Iran Won’t Negotiate ‘Step-by-Step’ Return to Nuclear Deal
Iran said it won’t negotiate a step-by-step return to the nuclear deal, even with the prospects of indirect talks with the U.S. next week to try to restore the 2015 accord.
“As has been clearly stated many times, there is no step-by-step plan being considered,” Foreign Ministry Spokesman Saeed Khatibzadeh told the state-run Press TV on Saturday.
The comments came in response to a statement from the U.S. State Department that officials will be present in Vienna during meetings scheduled for April 6 between Iran and the remaining world powers that participated in the deal.

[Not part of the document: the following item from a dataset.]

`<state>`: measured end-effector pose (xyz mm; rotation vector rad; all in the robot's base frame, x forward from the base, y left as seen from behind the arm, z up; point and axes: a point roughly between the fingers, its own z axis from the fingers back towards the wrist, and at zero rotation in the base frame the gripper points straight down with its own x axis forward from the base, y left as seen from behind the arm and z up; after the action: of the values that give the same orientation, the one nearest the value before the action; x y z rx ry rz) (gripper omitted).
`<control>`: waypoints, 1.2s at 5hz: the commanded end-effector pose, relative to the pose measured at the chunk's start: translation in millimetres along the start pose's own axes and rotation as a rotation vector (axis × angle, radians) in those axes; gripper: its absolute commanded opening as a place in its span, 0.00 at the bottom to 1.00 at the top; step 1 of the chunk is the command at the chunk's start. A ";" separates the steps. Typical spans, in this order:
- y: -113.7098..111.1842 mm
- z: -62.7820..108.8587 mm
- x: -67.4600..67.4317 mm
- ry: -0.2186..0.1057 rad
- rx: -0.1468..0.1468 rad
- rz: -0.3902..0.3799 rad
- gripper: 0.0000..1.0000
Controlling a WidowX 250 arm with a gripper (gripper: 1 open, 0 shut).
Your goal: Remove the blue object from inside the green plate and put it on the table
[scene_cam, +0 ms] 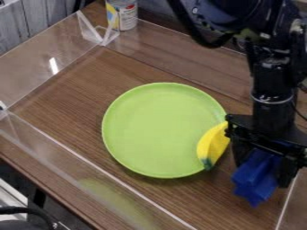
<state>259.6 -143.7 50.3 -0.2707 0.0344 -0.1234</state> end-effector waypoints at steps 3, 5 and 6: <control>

“These remain early days, and we don’t anticipate an immediate breakthrough as there will be difficult discussions ahead. But we believe this is a healthy step forward,” State Department spokesman Ned Price said in a statement Friday.
Those talks aim “to clearly identify sanctions lifting and nuclear implementation measures,” the European Union said after chairing a video conference on Friday with Iran, Russia, China, Germany, France and the U.K.
The bloc will intensify “separate contacts” between the participants and the U.S., the EU added.
The Iranian delegation would not negotiate with U.S. officials “at any level,” Iran’s Deputy Foreign Minister Abbas Araghchi said in a statement.
Tehran has repeatedly rebuffed direct talks with the Biden administration on reviving the accord, known as the JCPOA, that former President Donald Trump abandoned. After Trump withdrew from the agreement and stepped up sanctions, Iran breached some of the limits that it placed on its nuclear program.
China on Friday called for the U.S. to lift all “illegal” sanctions on Iran, saying the country’s nuclear issue was at a “critical stage.” Foreign Ministry spokesperson Hua Chunying blamed Washington’s unilateral exit from the Iran deal as the “root cause” of the problem, while saying China welcomes the return of the U.S.
“The definitive policy of the Islamic Republic of Iran is the lifting of all U.S. sanctions,” Khatibzadeh said.
Russia’s envoy to the UN’s atomic agency, Mikhail Ulyanov, wrote in a tweet: “The impression is that we are on the right track but the way ahead will not be easy.”
Price told reporters on Thursday that Washington was ready to return to compliance with the 2015 agreement “consistent with” Iran doing the same, and said it has been exploring “the best way to achieve this, including through a series of mutual, initial steps.”
Iran’s Supreme Leader Ayatollah Ali Khamenei said in March that his country was in “no hurry” to revive the nuclear deal and said U.S. policy was doomed to fail unless sanctions against Iran were first removed.